Минул еще один день и еще одна ночь. Теперь слились воедино время и пространство, боль и терзания голода. Двор сделался далеким, и далеким стал человек, который расхаживал внизу и время от времени посматривал наверх. Наверное, аист на некоторое время забылся, увидел сон, потому что вдруг в какой-то момент откинул голову назад и громко затрещал клювом.

Он проснулся — от собственного клекота и от наступившей за ним тишины: клекот его, сухой и болезненный, как провозвестник поздней осенней печали, заглушил все остальные звуки.

И тут все предстало перед ним необычайно ясно. Аист увидел уходящие вдаль поля, прихотливо извивающийся ручей, залитый солнцем двор. Увидел двоих людей, они стояли внизу и смотрели на него. Увидел собаку, которая виляя хвостом стояла рядом с людьми. Аист понял, что никто ему не поможет — ни филин Ух, ни сычик Чувик, а значит, надо куда-нибудь забиться, спрятаться от посторонних глаз и ждать конца.

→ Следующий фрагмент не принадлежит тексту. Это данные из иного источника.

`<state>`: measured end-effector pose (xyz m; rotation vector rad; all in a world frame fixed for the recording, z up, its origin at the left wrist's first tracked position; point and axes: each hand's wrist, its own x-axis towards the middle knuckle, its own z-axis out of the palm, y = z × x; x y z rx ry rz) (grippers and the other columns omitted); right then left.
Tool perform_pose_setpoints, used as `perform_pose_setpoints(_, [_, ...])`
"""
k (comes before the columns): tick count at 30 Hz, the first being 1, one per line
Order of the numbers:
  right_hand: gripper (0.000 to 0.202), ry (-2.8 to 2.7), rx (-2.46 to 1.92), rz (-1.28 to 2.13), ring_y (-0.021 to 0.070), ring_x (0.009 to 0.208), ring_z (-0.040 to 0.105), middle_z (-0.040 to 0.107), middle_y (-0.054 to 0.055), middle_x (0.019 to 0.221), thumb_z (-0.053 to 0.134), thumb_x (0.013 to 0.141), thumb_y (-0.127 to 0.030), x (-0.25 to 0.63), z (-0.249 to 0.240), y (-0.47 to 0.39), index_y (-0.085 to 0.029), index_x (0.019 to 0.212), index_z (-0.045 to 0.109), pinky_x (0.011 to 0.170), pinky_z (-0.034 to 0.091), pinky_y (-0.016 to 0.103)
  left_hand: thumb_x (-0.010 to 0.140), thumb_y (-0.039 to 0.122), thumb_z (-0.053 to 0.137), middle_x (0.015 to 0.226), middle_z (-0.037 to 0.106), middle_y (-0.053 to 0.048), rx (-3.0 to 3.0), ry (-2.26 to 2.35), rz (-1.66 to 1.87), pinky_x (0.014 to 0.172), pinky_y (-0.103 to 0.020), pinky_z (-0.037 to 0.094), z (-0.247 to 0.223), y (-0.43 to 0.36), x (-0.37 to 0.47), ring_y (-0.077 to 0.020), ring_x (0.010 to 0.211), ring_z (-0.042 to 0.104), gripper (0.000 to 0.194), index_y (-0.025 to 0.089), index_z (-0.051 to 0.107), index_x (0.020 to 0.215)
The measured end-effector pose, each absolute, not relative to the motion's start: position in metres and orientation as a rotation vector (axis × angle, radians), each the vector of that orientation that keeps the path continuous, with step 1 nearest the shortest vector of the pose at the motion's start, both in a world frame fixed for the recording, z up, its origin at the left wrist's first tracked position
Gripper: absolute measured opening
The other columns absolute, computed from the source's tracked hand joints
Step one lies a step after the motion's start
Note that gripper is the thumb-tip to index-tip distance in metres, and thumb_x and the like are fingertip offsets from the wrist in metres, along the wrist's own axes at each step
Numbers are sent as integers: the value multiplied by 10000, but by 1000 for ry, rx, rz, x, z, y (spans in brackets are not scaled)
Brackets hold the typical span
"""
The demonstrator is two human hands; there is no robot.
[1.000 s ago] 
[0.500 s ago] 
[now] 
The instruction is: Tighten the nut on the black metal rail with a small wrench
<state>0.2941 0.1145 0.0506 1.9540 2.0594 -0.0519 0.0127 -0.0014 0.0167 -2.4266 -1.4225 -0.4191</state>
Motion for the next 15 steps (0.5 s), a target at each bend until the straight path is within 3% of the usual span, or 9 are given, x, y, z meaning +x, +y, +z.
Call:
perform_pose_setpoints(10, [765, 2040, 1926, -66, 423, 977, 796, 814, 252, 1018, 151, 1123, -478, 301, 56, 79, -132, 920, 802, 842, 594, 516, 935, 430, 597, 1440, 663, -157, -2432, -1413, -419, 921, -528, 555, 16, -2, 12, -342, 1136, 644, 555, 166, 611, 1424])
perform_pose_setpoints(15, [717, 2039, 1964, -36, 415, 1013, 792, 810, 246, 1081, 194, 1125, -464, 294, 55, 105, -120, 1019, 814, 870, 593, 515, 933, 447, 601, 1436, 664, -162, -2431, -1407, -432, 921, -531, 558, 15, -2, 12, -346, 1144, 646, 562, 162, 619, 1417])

Собрав остатки сил, он скроется в камышах, где никто его не увидит. Может, конечно, его растерзает лисица, Карак, — ну и пусть. Карак выходит на охоту по ночам… А там — и конец.

Он бросил взгляд на больное крыло и обмер от удивления. Рана стала глубже и шире, и в ней кишели личинки Зу. Аист почувствовал отвращение к самому себе. Он брезгливо тряхнул крылом, но белые черви не выпадали из раны. Тогда он простер оба крыла, прошелестел ими в воздухе, испытывая собственные силы. Ну, что ж, до камышей, пожалуй, удастся дотянуть…

— Смотри-ка, Берти, увечный-то наш улетать надумал…

— Где ему, дядя Янош, он и подняться не сумеет.

— Сумеет, не сумеет, а вишь, пытается…

Тело аиста исхудало наполовину; он вздумал было ступить шаг-другой, и почувствовал, что ноги его не держат. Ничего! Один-единственный раз ему удастся взмыть ввысь, удастся ощутить под крыльями мягкое колыхание воздушных струй, он совершит свой последний полет, а там…

Аист разбежался; достигнув края крыши, он распростер крылья и помертвел, почувствовав, что воздух не держит его, выскальзывает из-под крыльев, он падает, падает неудержимо — на стоящих внизу людей.

Вахур героически отскочила в сторону и с почтительного расстояния храбро принялась облаивать незадачливого аиста.

— Держи его, Берти!

Аист, пошатываясь, поднялся на ноги; защищаться он не мог, да и не хотел, и Берти ухватил его за крылья, как ловят гусей.

Люди молча смотрели на несчастную птицу. Вот уже несколько дней они наблюдают страдания аиста и рады бы ему помочь, да как? Янош Смородина так жалел его, что даже среди ночи выходил взглянуть, тут ли еще аист. Сейчас видна стала гноящаяся рана на крыле, а по кружащим над ней крупным зеленым мухам люди догадались, что она к тому же заражена и личинками.